I’m a fairly goal oriented person. Getting the shingles required significant revision to my fitness and other life goals. But honestly, it hasn’t just been the shingles. I’ve had multiple illnesses over the last two years: bouts with bronchitis, the flu, shingles, allergies, ear infections, sinus infections, upper respiratory infections and so on.
So now, I have to figure out how I build my stamina back up without getting sick again.
And I have no idea if I will succeed.
You may be in the same situation or perhaps you are injured or coming back from a leave of absence. Hopefully, these thoughts will offer you a spring board or just serve as some accountability for me.

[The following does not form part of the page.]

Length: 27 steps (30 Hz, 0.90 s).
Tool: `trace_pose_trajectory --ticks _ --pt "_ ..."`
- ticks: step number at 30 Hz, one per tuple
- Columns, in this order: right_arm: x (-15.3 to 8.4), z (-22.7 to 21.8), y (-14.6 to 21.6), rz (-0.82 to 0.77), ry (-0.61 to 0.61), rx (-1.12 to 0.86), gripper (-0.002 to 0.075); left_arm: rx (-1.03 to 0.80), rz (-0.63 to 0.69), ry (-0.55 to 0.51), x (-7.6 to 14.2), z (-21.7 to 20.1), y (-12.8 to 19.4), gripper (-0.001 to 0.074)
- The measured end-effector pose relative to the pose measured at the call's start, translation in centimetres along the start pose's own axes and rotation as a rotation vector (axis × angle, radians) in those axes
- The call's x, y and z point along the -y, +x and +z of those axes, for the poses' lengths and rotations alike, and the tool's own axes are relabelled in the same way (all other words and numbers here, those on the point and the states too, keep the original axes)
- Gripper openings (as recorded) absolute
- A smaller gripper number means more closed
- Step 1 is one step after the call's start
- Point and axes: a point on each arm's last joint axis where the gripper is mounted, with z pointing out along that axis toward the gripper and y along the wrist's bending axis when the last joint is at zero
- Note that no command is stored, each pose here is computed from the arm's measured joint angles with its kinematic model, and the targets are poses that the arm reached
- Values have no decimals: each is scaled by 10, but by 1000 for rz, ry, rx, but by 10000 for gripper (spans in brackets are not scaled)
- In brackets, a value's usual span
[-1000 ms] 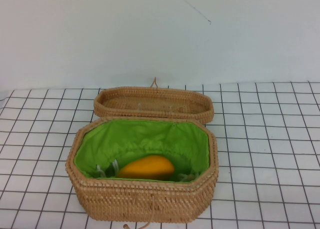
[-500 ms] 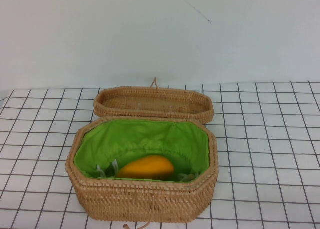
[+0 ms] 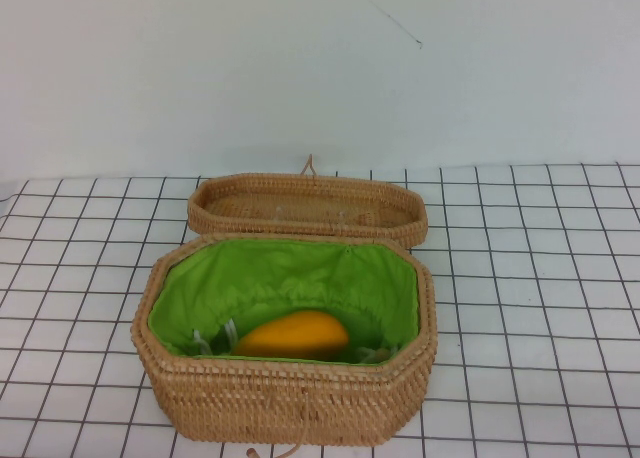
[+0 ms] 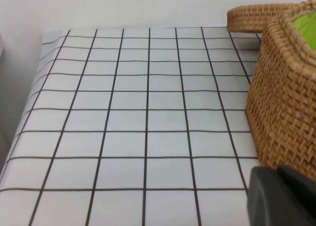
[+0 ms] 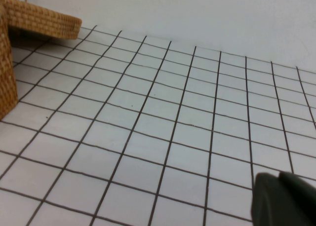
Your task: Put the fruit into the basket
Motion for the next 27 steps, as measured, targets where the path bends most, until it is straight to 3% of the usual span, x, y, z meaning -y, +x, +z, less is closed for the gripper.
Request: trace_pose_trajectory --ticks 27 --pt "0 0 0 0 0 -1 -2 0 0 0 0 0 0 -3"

First, I have had to scale back. From duration to intensity, I have to scale back. Normally when I am recovering I start off with hour long work outs in the water five days a week, and the first attempt at that let me know that it wouldn’t happen. So, I am cutting that in half and seeing where it gets me.
On the outside with a slow 5-10% increase of duration alone it will be nearly 24 weeks before I am where I was in my training. Given the changes in life situation, I will probably cap my time well before I get to that point: +4 hours a day really wont work right now for training. That may have been part of the root cause of all this sickness anyways along side moving across the country.

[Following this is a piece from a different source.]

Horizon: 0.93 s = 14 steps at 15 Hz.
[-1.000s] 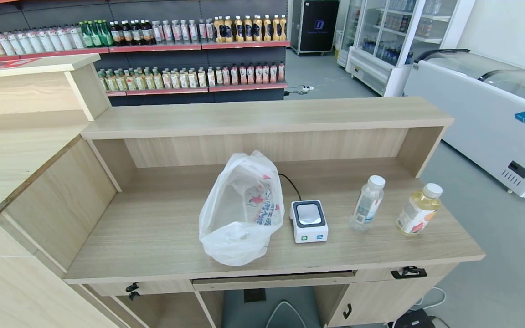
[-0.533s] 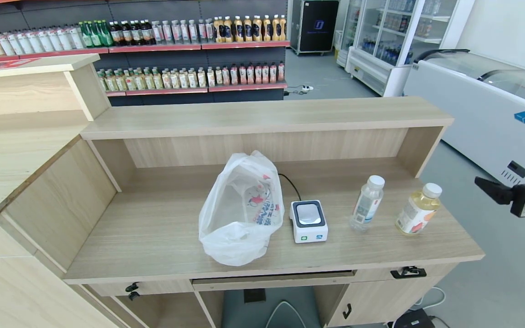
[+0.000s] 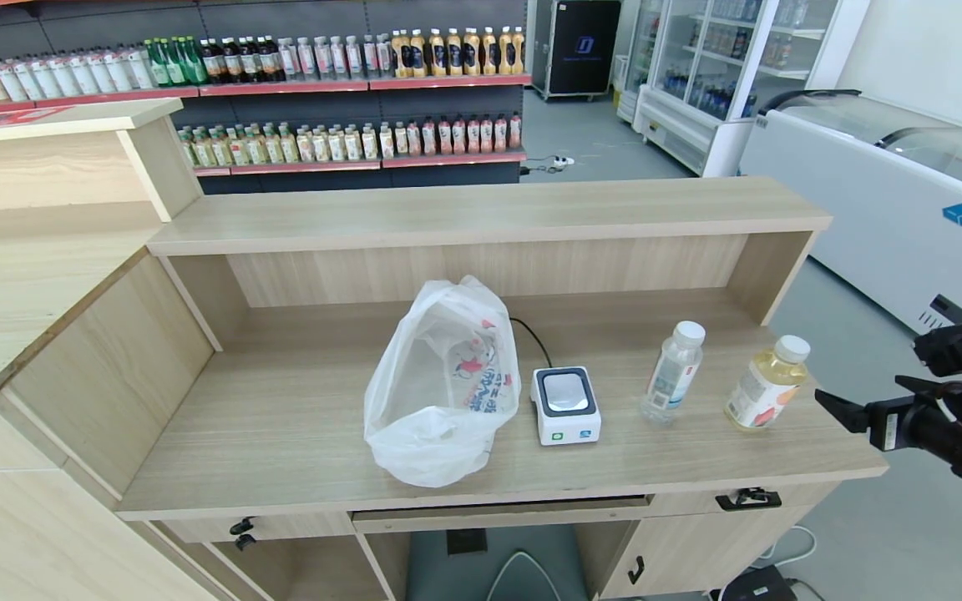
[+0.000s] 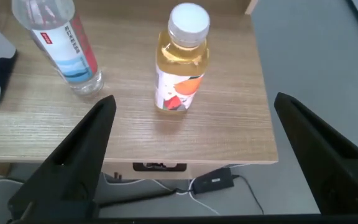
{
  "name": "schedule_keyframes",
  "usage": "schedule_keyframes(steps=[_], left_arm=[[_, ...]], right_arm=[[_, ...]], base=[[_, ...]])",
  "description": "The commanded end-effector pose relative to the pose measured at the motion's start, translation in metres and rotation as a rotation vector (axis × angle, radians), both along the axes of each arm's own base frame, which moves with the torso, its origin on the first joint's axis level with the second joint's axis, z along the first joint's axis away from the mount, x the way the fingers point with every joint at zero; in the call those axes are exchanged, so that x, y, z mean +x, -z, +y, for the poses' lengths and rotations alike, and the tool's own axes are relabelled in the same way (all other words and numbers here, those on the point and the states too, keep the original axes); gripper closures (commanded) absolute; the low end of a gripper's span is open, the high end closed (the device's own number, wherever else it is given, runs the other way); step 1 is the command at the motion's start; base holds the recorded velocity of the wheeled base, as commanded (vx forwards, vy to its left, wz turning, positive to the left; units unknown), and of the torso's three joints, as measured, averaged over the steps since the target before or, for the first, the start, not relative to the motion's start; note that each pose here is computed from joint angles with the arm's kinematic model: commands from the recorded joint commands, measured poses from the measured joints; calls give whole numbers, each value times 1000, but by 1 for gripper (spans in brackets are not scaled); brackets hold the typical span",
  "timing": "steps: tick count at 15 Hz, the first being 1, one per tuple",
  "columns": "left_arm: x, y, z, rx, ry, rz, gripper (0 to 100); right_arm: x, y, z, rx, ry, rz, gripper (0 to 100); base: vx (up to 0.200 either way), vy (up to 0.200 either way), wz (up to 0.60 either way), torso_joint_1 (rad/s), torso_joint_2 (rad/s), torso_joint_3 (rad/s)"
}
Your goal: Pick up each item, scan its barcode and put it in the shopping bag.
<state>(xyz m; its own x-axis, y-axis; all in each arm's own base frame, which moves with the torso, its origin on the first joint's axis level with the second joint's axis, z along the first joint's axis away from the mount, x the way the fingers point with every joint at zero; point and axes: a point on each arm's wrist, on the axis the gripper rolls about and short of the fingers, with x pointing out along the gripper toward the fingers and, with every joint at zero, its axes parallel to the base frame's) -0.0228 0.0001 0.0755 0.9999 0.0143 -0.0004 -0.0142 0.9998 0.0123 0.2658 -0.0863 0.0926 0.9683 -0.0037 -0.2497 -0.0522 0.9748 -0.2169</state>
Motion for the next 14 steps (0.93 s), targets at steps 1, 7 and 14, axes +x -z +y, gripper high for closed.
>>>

Second, I am adding in new things. When I start something new I have low expectations for what I will be capable of, and I almost always have one to seven hundred new things I want to try out anyways. The advantage here is that by mixing things up and changing things around, I can do less and still feel like I am accomplishing something. My new things this round are cycling and rock climbing.
This will also let me use different muscles than I do in the pool and still build back up my aerobic stamina and general strength. The more I read and listen to different swim coaches the more I believe that general fitness combined with stroke specific strength training offers better results than just swimming alone.
Third, avoiding full intensity training. This is a hard one for most of us. It goes with scaling back but deserves a slot in it’s own right. Why? Because for the last year I fiddled around with USRPT and tried to give it a fair shot. It’s all about the tobata/cross fit like high intensity work outs, and that’s great. Except, right now I have to build back up strength not only in major muscle groups but in all the little muscle groups that support them. Going high intensity when I’m weakened like this would be a recipe for injury and a longer recovery.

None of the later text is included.